Scoring Rule for Continuous Probability Prediction I have a question about choosing the right scoring rule. I am building a system which predicts the spatial (2D) probability of an event. The label data contains continuous values between 0 and 1, indicating the probability of the event for each pixel. I constructed my NN and applied a sigmoid at the end to pull the values between 0 and 1. I started using the Brier-score (MSE) as loss function but after pondering a bit about it, it doesn't seem like a 'fair' scoring system in my case.
Take a scenario with two pixels, one pixel has a correct label of 0.5 and the other of 1. Imagine that we predict 0 for the first pixel and for the second 0.5, both will have the same Brier-score of (0.5-1)^2. However, I feel that the first case is actually worse than the second. The second prediction is far from correct, but it's halfway in between wrong and correct, it could have performed much worse (here we have equaled the average error of an untrained model). In the first case we have made the worst prediction we could possibly make (here we did much worse than what untrained model would on average predict). Intuitively, the first prediction, which was the worst prediction possible, should have a worse score than the prediction that was halfway in-between of the second pixel.

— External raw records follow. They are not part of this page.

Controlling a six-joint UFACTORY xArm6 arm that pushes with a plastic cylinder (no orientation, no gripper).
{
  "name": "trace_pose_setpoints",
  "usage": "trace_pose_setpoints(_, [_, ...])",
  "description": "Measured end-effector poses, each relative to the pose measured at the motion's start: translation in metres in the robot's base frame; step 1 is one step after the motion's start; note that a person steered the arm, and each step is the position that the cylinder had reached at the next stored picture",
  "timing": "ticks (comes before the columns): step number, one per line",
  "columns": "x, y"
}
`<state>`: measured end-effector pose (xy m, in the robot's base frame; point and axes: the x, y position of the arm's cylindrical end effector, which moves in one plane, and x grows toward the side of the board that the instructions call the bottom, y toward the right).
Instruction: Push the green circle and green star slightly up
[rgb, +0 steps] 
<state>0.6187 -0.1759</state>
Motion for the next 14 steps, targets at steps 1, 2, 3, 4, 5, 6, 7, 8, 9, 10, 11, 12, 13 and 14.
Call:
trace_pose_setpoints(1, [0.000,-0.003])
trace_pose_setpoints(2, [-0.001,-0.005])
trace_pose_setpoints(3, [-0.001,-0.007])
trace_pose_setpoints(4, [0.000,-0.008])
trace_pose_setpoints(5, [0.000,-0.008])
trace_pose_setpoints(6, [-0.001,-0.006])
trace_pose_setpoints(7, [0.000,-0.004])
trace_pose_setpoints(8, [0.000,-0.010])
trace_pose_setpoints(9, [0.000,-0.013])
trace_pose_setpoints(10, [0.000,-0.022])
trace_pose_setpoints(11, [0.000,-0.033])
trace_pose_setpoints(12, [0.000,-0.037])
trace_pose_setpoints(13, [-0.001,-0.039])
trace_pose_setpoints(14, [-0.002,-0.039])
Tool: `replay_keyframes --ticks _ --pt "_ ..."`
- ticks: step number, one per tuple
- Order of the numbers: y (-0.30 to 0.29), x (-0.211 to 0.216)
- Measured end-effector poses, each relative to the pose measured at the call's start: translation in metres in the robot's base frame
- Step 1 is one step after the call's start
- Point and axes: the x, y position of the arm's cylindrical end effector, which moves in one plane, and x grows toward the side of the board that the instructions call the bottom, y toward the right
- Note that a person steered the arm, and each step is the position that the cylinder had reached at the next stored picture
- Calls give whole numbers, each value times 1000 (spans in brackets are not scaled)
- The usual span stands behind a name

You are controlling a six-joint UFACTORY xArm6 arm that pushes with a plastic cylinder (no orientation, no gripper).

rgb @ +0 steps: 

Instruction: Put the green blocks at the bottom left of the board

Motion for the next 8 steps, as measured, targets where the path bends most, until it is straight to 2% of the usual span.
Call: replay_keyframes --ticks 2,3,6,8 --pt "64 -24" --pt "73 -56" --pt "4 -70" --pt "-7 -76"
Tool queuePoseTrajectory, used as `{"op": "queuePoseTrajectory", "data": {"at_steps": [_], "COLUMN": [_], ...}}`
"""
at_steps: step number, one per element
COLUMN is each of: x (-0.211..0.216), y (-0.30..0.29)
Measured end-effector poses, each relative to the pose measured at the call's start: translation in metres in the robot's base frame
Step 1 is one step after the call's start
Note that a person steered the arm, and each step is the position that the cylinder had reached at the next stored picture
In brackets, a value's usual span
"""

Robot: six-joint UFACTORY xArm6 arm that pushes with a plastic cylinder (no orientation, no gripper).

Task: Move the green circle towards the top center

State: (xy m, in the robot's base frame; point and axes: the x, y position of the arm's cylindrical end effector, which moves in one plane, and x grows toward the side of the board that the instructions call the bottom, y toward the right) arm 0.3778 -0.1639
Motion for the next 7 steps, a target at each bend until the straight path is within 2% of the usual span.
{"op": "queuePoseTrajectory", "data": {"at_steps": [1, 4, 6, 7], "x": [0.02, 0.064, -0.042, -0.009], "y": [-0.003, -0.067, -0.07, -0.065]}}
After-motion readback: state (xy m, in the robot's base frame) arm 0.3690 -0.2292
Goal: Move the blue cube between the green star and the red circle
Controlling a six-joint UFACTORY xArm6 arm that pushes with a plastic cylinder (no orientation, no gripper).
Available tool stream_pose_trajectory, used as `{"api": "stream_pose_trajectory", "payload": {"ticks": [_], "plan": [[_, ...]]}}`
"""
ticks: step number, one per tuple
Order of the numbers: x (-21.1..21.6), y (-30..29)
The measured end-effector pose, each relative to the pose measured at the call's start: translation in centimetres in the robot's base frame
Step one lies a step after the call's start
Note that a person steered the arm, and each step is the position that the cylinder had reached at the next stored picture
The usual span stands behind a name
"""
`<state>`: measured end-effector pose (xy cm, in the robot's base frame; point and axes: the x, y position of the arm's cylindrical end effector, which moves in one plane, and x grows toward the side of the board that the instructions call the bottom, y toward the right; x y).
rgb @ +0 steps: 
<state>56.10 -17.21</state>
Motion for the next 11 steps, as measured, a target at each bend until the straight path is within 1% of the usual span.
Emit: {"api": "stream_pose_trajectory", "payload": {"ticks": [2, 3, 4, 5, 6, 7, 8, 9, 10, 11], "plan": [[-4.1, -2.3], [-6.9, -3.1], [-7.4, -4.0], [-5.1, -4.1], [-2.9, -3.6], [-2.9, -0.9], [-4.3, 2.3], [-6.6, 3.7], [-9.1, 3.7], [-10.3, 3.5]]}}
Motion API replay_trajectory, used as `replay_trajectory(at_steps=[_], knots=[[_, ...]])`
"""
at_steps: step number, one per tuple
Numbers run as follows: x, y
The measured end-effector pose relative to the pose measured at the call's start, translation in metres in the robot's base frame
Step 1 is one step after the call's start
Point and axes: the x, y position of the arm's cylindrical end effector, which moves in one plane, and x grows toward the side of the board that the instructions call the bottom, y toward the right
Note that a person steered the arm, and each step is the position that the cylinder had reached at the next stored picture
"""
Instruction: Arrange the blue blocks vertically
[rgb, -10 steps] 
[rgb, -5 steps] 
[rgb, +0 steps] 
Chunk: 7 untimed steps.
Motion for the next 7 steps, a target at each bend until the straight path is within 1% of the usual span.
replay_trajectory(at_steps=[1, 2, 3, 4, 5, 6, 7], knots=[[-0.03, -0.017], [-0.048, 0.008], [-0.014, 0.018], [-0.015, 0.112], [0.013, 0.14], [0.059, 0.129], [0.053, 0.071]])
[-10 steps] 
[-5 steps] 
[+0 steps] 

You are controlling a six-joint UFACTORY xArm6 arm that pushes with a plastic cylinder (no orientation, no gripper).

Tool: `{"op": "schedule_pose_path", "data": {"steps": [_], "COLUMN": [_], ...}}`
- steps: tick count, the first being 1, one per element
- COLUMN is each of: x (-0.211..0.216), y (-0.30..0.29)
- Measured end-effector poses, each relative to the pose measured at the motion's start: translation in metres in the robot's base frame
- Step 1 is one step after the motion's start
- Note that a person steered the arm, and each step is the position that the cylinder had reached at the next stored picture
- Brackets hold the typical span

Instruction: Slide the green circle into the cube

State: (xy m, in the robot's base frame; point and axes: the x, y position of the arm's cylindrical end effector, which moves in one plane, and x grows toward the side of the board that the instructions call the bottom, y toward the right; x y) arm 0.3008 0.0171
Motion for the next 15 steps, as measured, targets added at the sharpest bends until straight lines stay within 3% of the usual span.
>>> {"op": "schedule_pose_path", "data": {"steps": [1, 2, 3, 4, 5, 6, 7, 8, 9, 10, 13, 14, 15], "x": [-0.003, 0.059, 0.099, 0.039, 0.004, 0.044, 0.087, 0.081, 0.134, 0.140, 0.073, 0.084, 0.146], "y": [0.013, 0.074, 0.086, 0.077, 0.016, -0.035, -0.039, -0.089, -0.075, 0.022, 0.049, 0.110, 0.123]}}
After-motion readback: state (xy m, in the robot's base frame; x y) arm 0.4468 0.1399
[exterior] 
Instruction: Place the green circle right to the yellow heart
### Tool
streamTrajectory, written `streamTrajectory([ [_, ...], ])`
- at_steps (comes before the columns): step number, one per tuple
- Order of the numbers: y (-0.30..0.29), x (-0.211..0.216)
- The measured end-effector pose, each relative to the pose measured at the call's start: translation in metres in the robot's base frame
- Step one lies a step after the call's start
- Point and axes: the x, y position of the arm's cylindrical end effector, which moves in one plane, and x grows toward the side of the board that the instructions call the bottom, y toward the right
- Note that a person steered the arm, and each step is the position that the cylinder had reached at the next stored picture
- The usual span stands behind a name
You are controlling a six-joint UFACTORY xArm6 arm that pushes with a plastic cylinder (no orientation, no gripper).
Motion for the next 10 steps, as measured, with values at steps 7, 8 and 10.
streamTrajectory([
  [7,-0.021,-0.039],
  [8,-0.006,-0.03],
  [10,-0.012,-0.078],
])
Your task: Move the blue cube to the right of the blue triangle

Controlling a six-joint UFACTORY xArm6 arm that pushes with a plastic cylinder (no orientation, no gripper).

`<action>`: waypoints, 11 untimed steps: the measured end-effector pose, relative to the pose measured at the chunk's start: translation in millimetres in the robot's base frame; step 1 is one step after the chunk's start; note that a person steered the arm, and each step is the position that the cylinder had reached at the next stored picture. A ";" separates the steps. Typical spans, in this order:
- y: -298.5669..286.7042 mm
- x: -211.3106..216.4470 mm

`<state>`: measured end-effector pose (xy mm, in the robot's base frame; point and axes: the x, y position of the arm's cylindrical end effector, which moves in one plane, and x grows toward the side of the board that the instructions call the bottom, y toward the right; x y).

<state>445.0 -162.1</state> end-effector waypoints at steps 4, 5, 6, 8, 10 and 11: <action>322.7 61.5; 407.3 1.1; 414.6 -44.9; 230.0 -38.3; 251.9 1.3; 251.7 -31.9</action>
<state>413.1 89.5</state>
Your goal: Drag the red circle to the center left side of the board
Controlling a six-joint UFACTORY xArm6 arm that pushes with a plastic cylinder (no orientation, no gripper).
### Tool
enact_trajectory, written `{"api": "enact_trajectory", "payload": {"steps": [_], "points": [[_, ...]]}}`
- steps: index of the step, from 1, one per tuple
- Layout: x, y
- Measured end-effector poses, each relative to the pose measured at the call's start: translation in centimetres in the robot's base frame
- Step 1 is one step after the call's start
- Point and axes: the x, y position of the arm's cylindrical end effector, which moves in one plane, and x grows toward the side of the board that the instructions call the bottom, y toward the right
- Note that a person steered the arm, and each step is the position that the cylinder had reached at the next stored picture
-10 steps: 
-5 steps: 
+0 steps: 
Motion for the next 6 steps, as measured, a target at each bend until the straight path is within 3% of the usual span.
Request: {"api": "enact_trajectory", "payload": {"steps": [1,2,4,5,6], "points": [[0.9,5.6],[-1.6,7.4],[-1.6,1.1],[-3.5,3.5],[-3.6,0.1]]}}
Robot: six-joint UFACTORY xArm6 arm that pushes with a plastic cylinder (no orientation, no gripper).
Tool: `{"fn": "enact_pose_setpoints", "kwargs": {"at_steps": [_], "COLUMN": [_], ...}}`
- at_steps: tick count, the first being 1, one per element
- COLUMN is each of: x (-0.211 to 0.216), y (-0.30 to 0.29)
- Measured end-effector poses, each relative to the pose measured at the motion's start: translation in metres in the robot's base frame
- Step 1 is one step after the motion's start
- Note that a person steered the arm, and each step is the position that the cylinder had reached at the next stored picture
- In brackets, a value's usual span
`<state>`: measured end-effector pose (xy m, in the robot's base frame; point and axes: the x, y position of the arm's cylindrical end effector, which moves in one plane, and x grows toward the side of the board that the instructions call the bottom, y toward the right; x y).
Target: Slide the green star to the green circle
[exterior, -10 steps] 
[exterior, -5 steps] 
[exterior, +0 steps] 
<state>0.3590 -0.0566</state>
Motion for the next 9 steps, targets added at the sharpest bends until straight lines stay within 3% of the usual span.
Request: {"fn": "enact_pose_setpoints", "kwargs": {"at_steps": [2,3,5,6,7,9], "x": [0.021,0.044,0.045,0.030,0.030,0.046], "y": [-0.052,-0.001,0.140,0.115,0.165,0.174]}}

The second function I was considering was log-loss. However, since we're working with continuous values, taking P(x) seems like a bad operation to do as every P(x) will be very small.
I have searched the relevant topics for existing posts but haven't found a satisfying answer (or I didn't understand it).
What would be a 'good' scoring rule in this case?
 A: We have established in the comments that you are not really looking for scoring-rules to assess predictive densities, but for error measures to assess point predictions.
One tool that forecasters very often use and that would probably be helpful to you would be to use the Mean Squared Error (MSE), as you are doing - but using it in a relative way against a benchmark. So you really want to check whether your prediction improves on this benchmark.
For instance, if your outcomes are always constrained to be between 0 and 1, then one very simple benchmark prediction would be a flat 0.5 across all pixels. So you would calculate the MSE of your predictions, as you have been doing (calculating squared errors per pixel, averaging across pixels). In the second step, you would calculate the MSE of this very simple benchmark prediction. In the third step, you would divide your prediction MSE by the benchmark MSE. If this ratio comes out greater than one, then you did worse than the very simple benchmark.
Note how this approach indeed penalizes cases where your prediction is on the wrong side of 0.5, compared to the actual: if the actual is 0.8 and you predicted 0.3, then the flat prediction of 0.5 across all pixels would indeed have been better.
Another, possibly even better, benchmark would be to take the average across all pixels in your training data. Maybe your pixels are all between 0 and 1 - but the average is 0.4, not 0.5. In this case, a "naive" prediction would also rather be 0.4. (Forecasters like to use exactly this kind of "naive" forecast, the historical mean, as a sanity check. If your extremely sophisticated method cannot even beat this simple benchmark, you really don't have anything to be proud of. You would be surprised to see how often this happens.)